U. MISSOURI / VANDERBILT / NYU (US) — New research identifies the two best options for managing a chronic swelling condition that affects almost 40 percent of breast cancer survivors.
A cure for lymphedema does not exist, so individuals with the condition must find ways to manage the symptoms throughout their lifetimes. The condition causes body limbs to swell from fluid buildup as a result of lymph node removal and radiation therapy.
Now, a team of researchers and clinicians working with a University of Missouri lymphedema expert has found that full-body exercise and complete decongestive therapy (CDT) are the best ways for patients to minimize their symptoms and maintain their quality of life.
“There’s a sense of empowerment—of autonomy—that comes from meeting the challenge of living with lymphedema,” says Jane Armer, nursing professor.
“Some breast cancer survivors say that they’ve become a new person after cancer because they met a challenge, and they like the stronger person they’ve become. The challenge of lymphedema is similar. It’s something that is pervasive in every part of life. It takes problem solving and persistence to manage the condition without letting it interfere with their goals.”
Armer and her colleagues reviewed published research about lymphedema self-management in order to determine which practices were most effective in managing the condition.

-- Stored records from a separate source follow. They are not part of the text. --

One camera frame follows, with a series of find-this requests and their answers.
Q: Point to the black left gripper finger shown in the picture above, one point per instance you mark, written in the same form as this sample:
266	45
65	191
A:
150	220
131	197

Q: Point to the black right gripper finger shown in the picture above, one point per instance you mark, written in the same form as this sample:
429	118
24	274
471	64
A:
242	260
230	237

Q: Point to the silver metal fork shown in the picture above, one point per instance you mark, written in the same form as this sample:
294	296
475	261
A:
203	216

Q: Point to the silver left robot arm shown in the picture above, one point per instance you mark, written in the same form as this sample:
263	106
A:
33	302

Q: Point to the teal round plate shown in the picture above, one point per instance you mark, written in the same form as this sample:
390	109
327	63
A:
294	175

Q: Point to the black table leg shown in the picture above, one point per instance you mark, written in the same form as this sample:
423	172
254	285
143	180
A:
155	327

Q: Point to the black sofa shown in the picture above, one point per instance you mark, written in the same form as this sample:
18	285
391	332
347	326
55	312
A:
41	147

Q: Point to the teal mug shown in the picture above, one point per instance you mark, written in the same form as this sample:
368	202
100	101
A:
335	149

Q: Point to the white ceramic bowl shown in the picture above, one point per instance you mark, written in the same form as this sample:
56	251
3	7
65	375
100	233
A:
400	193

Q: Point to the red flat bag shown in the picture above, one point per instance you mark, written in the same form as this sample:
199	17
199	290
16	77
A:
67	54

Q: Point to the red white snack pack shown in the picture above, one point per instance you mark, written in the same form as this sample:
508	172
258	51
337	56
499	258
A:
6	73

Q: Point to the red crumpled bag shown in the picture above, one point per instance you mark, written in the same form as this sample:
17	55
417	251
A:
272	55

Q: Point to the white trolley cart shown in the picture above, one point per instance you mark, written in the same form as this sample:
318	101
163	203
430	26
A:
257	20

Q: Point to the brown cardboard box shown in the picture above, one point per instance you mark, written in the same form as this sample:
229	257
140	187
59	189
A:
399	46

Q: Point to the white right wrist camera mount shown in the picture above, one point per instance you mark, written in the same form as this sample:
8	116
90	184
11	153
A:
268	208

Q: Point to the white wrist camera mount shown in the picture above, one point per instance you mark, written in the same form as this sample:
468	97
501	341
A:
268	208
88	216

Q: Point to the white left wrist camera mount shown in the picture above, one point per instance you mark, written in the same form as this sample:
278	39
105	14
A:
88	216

The researchers found that full-body exercise, such as weight lifting and stretching, was likely to be effective in minimizing lymphedema symptoms.
In addition, the researchers concluded that complete decongestive therapy (CDT), a comprehensive treatment approach that incorporates skin care, exercise, manual lymphatic drainage and bandaging of swollen limbs, also helps patients effectively manage the condition.
“Previous research suggests that, the earlier the interventions, the better the outcomes,” Armer says. “If patients can learn how to successfully manage the condition early on, then they can continue those processes throughout their lives, and their outcomes will be better than those of individuals who resist participating in self-care.”
Armer is a professor in the MU Sinclair School of Nursing and director of nursing research at Ellis Fischel Cancer Center. The literature review is published in Nursing Research, and was led by nurse colleagues Sheila Ridner of Vanderbilt University School of Nursing, and Mei Fu, associate professor at New York University College of Nursing.